What are the differences between sleep disorders in men and women?

Sleep Disorders and Women

It is important to know that 75 percent of sleep research has been conducted on men. Therefore, female-specific research is often lacking. Yet, sleep complaints by women are double that of men.

Findings from studies based primarily in men are often considered to be representative of "normal" even when it is recognized that there are important sleep-related physiological differences in women and men.

While many female-specific sleep studies still need to be done, here is what we do know when it comes to women and sleep (or lack thereof).

- Body temperature, mood, and emotional state during puberty, the menstrual cycle, pregnancy, and menopause have definite effects on sleep quality, daytime functioning, and well-being in adolescent girls and adult women.

- According to a 2002 National Sleep Foundation poll, more women than men experience symptoms of insomnia at least a few nights a week (63 percent of women as opposed to 54 percent of men).

- Sleep apnea (snoring, interrupted breathing during sleep, daytime sleepiness) is more prevalent in men. However, it increases in women over the age of 50. Experts think this has something to do with extra weight in women this age.

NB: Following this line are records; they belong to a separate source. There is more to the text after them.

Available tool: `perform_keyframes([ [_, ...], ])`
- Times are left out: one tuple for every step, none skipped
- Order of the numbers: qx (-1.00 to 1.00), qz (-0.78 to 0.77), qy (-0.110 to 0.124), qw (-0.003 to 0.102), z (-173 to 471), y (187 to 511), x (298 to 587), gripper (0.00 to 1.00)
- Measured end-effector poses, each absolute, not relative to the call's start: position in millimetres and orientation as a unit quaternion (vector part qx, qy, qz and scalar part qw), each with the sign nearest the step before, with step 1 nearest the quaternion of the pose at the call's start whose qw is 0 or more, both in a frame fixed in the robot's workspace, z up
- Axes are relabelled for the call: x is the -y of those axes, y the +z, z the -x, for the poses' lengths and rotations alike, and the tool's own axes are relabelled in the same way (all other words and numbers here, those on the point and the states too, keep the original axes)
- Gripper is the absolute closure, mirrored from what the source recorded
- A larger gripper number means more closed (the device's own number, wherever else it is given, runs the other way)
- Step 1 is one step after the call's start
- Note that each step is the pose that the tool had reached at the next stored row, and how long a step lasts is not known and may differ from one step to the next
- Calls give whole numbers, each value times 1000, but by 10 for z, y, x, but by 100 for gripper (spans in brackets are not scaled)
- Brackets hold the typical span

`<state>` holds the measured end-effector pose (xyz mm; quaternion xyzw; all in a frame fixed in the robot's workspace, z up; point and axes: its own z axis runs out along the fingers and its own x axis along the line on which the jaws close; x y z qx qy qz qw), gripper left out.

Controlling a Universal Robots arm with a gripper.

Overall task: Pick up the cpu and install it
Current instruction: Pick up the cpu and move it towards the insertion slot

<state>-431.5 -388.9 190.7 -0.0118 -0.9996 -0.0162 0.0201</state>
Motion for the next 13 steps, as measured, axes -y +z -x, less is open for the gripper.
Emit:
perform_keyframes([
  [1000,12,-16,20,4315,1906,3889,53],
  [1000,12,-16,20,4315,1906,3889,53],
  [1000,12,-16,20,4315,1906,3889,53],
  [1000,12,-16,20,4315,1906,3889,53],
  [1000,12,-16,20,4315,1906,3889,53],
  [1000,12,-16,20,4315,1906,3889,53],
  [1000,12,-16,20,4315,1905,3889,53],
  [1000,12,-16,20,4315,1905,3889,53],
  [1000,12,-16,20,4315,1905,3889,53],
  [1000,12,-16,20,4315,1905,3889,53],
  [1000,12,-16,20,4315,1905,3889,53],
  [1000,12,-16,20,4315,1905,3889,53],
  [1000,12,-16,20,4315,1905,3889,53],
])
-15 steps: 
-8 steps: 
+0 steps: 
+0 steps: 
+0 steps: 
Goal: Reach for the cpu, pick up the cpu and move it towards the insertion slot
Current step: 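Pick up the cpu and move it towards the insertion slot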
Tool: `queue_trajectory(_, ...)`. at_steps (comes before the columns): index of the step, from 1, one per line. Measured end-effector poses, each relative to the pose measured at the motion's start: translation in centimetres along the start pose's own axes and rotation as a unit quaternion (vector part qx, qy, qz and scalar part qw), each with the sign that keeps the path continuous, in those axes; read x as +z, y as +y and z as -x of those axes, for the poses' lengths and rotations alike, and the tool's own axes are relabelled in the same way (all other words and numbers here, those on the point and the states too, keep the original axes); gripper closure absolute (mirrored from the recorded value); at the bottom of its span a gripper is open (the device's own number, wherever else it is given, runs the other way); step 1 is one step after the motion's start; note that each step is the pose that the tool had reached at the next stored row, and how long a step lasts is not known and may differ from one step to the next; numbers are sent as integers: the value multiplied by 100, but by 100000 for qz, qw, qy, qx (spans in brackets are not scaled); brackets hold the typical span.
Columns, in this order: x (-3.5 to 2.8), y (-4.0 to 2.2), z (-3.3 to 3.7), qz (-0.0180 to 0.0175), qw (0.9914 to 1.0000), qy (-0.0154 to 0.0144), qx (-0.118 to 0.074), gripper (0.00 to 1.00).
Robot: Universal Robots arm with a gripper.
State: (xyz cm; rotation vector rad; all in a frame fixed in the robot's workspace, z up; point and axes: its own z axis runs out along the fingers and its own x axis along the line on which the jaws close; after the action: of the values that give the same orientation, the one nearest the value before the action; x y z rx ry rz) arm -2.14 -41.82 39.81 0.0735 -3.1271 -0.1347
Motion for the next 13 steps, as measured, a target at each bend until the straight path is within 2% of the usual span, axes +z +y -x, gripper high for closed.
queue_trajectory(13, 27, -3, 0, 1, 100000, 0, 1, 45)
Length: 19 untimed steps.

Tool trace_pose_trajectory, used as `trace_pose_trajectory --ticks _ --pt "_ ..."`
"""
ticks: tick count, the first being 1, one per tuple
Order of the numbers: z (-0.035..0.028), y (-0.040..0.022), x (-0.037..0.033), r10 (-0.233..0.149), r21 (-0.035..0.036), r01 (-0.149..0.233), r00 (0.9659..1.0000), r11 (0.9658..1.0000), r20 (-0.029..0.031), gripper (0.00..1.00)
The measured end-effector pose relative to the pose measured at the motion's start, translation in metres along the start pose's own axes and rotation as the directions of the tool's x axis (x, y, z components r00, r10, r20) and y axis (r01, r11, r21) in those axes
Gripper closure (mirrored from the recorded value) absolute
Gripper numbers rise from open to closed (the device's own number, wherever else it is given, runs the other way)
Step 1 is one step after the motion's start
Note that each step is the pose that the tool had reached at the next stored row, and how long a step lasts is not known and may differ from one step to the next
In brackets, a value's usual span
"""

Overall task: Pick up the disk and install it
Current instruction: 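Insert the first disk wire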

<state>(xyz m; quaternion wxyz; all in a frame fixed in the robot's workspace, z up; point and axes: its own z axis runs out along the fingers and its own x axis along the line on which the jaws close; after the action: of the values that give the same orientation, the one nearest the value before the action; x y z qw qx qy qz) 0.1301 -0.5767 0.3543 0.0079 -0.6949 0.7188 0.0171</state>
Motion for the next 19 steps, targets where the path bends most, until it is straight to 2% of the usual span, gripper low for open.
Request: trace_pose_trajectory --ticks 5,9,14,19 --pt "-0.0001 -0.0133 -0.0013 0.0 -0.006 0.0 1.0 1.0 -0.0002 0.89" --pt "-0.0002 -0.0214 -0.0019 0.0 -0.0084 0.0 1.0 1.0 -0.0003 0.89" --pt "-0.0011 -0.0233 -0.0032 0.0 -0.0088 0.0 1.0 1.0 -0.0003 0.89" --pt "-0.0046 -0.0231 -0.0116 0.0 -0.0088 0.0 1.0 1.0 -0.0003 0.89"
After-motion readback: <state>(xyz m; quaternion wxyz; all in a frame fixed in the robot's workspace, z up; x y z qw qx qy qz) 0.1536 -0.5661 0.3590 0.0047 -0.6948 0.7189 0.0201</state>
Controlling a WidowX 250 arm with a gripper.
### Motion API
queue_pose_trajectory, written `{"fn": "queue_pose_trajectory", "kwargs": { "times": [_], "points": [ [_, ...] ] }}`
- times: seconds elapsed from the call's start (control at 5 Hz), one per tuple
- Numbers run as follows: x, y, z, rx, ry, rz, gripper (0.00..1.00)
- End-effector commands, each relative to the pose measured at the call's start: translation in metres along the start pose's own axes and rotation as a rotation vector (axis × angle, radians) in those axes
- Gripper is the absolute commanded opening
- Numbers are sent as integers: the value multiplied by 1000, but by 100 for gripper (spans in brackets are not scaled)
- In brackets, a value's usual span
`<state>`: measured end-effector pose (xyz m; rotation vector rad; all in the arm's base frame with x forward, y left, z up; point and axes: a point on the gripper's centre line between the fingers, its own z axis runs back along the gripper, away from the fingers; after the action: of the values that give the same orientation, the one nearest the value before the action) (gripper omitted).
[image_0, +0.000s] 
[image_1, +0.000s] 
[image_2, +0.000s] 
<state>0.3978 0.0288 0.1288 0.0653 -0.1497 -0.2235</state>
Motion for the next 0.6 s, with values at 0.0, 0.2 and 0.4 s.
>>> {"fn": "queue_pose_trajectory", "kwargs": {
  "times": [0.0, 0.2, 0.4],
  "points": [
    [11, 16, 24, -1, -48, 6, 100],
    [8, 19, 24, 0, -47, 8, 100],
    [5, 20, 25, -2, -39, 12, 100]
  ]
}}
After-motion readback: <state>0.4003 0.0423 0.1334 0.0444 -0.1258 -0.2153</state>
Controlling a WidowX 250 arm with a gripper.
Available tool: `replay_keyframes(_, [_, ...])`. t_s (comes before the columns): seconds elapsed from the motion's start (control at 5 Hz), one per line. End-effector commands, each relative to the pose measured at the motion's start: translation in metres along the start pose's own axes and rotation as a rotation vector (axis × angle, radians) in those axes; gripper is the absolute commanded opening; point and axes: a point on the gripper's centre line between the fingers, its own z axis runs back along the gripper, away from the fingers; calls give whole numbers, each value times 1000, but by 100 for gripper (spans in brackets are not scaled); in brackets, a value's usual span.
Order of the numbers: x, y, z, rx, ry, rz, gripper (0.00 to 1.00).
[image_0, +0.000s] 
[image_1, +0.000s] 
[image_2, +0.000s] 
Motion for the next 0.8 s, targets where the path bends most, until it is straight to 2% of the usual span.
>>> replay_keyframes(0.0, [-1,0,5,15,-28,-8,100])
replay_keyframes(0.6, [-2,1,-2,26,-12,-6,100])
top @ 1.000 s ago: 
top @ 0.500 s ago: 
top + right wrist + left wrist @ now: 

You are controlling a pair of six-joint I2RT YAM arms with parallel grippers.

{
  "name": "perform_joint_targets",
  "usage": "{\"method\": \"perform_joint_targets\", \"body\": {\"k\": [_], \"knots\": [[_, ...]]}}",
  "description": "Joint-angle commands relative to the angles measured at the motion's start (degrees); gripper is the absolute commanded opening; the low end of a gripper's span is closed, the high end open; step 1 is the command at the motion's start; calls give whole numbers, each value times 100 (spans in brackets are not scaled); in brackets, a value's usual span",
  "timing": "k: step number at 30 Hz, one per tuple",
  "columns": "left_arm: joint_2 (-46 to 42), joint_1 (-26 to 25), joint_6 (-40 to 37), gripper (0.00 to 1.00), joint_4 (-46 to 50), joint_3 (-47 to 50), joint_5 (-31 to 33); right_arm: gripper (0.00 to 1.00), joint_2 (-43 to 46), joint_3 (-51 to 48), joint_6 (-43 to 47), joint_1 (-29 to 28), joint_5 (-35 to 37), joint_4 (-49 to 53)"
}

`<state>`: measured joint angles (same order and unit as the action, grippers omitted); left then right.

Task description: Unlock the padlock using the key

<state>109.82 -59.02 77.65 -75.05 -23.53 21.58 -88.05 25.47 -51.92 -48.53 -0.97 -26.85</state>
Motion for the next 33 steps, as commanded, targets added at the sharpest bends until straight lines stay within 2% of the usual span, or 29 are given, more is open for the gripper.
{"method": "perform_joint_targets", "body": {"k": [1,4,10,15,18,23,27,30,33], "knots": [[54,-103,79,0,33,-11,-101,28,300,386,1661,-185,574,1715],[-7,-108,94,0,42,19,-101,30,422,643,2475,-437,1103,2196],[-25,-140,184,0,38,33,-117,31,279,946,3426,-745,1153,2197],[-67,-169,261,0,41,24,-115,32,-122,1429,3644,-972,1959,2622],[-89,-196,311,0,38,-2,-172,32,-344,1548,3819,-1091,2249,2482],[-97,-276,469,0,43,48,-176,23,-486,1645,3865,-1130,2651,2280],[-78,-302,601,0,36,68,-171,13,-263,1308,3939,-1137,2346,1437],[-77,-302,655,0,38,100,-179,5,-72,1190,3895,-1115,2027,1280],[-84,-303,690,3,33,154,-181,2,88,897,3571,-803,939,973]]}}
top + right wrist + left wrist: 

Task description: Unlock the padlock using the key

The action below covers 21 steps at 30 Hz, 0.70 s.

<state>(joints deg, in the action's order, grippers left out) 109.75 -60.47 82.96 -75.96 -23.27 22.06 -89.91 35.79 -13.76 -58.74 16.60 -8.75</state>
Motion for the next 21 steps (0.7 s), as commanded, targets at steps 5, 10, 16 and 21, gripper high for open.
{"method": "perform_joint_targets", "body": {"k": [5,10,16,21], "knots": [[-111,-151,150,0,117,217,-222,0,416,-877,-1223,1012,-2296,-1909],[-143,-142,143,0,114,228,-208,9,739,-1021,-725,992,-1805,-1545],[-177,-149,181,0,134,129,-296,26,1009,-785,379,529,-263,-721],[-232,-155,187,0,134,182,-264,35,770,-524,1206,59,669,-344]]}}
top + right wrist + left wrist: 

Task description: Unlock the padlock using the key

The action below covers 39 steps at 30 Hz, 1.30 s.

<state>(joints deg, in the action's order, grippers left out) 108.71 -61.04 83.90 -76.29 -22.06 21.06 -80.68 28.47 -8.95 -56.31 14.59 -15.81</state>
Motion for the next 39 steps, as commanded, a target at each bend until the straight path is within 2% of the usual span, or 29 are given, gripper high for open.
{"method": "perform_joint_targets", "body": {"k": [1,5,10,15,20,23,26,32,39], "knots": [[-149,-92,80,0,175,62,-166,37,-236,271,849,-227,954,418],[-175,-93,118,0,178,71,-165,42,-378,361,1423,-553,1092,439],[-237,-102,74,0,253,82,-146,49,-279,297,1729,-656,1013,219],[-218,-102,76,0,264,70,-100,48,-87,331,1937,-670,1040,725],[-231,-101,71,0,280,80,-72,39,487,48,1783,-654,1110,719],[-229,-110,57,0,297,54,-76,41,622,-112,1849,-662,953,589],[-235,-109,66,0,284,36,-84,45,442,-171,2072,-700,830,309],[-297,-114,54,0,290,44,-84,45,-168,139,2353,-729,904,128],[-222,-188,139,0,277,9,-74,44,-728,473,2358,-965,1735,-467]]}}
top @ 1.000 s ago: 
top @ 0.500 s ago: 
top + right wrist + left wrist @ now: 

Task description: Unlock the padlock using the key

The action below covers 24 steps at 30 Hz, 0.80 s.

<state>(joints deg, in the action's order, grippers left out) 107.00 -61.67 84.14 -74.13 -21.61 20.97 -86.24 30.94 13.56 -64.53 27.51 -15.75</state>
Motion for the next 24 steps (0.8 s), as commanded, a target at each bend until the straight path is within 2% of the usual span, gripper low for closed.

- Studies show that more than 66 percent of those with Nocturnal Sleep-Related Eating Disorder (NS-RED) are women. This disorder is an uncommon condition that involves eating food during the night while sleeping. It can be caused by medications (drugs prescribed for depression or insomnia) or by sleep disorders (for example, sleep apnea or Restless Legs Syndrome) that cause awakenings and trigger sleep eating.

   
What is my Circadian rhythm?

Your Circadian Rhythm and What it Means

Your circadian rhythm is your internal body clock. Circadian rhythms are important in determining human sleeping patterns. Patterns of brain wave activity, hormone production, cell regeneration and other biological activities are linked to a 24-hour cycle. Circadian rhythm sleep disorders mean there are disruptions in your circadian rhythm.

Circadian rhythm disorders can be caused by many factors, including:

- Shift work
- Pregnancy
- Time zone changes
- Medications
- Changes in routine

Circadian rhythm disorders are usually treated with the person's lifestyle in mind. Therapy usually combines proper sleep hygiene techniques and external stimulus therapy such as bright light therapy or chronotherapy.